***** Given data
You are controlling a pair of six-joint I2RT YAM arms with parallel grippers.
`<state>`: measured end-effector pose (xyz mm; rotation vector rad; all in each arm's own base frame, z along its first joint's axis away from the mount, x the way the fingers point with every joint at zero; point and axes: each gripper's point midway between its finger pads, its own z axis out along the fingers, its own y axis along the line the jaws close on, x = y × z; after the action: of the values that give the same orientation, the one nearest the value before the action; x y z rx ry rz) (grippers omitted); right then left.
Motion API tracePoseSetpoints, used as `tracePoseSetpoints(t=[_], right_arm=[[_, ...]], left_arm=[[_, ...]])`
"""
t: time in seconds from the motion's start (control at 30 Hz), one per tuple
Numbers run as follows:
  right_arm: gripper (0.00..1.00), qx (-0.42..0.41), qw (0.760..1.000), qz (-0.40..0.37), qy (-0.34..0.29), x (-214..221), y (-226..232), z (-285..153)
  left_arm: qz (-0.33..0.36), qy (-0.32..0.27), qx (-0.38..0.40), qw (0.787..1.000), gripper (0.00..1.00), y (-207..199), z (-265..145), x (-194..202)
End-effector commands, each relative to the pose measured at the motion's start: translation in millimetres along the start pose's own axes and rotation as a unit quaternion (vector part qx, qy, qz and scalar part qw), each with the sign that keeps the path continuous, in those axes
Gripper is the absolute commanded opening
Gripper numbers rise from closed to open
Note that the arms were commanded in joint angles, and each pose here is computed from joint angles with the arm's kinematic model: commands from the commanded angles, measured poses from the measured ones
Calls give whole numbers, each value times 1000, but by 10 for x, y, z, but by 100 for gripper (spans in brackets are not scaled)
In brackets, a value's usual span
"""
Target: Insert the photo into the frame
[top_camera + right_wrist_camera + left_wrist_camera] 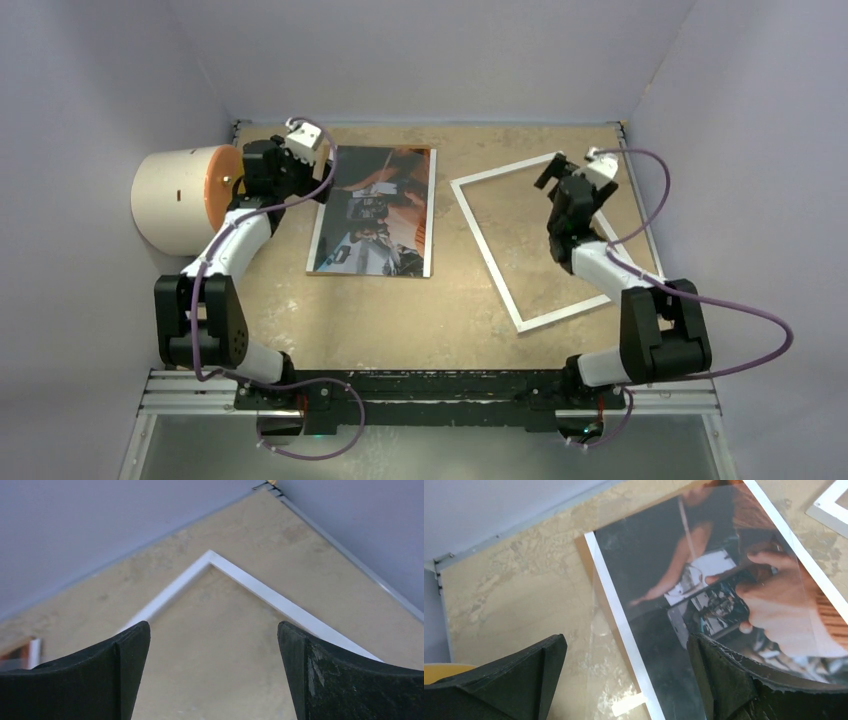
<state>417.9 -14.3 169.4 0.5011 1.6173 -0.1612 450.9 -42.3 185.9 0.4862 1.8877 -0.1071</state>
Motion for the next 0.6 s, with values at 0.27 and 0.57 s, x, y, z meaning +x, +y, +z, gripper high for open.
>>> tracePoseSetpoints(t=[0.27,0.57], right_arm=[[99,-144,949,-105,260,742,1060,-483],[98,-161,903,-203,342,1462,1223,-955]], left_arm=[[-35,138,122,982,100,-367,-149,287],[-8,210,173,962,100,-605,-276,715]])
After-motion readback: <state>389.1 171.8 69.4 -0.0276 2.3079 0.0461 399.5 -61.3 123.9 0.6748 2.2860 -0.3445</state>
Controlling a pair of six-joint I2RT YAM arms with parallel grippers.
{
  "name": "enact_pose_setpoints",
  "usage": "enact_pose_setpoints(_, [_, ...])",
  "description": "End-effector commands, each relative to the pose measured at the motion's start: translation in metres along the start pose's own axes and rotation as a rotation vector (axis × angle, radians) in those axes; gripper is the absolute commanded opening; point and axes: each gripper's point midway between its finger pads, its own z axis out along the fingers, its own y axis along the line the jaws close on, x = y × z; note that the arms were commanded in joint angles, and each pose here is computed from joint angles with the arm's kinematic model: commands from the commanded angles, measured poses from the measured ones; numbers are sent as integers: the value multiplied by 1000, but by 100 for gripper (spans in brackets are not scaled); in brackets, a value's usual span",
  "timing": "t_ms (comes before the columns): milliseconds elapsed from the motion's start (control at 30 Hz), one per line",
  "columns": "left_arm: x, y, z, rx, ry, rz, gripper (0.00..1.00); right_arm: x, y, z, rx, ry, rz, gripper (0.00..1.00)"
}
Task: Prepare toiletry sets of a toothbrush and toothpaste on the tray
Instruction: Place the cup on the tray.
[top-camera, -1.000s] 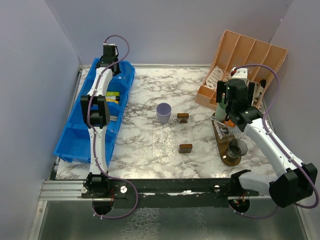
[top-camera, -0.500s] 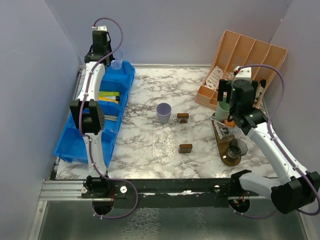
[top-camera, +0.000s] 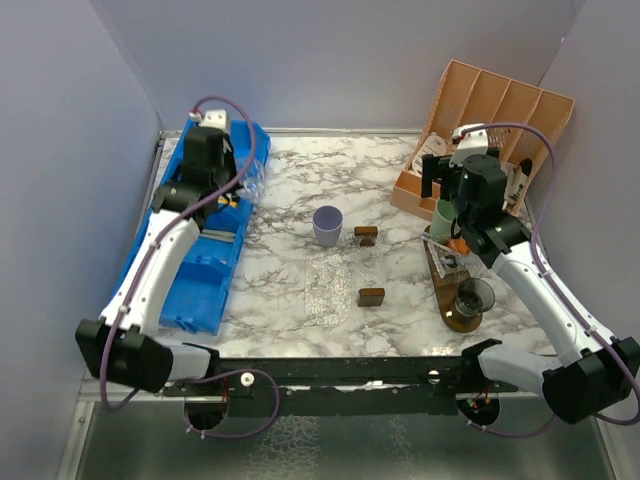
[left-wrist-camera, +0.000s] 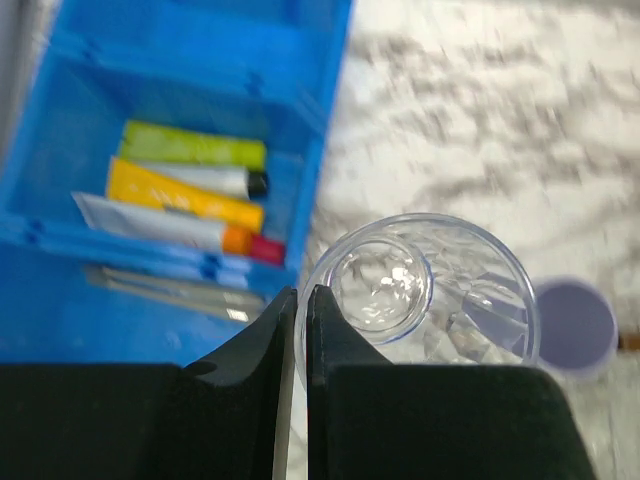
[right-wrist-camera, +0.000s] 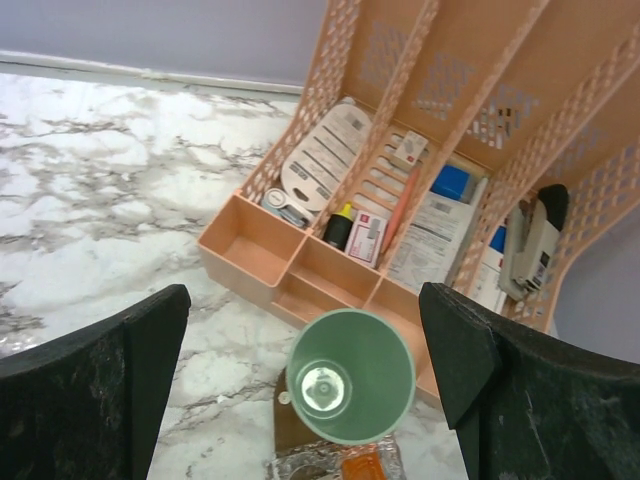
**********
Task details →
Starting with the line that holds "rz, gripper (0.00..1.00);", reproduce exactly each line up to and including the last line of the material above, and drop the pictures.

Exercise solution →
  "columns": "left_arm: x, y, z, rx, ry, rz, gripper (0.00..1.00); right_arm: x, y, z, rx, ry, rz, gripper (0.00..1.00)"
}
Task: Prepare toiletry sets of a toothbrush and toothpaste on the tray
Instruction: Place the cup on the tray.
[top-camera, -1.000s] 
[top-camera, -0.500s] 
[top-camera, +0.000s] 
[left-wrist-camera, +0.000s] 
[right-wrist-camera, +0.000s] 

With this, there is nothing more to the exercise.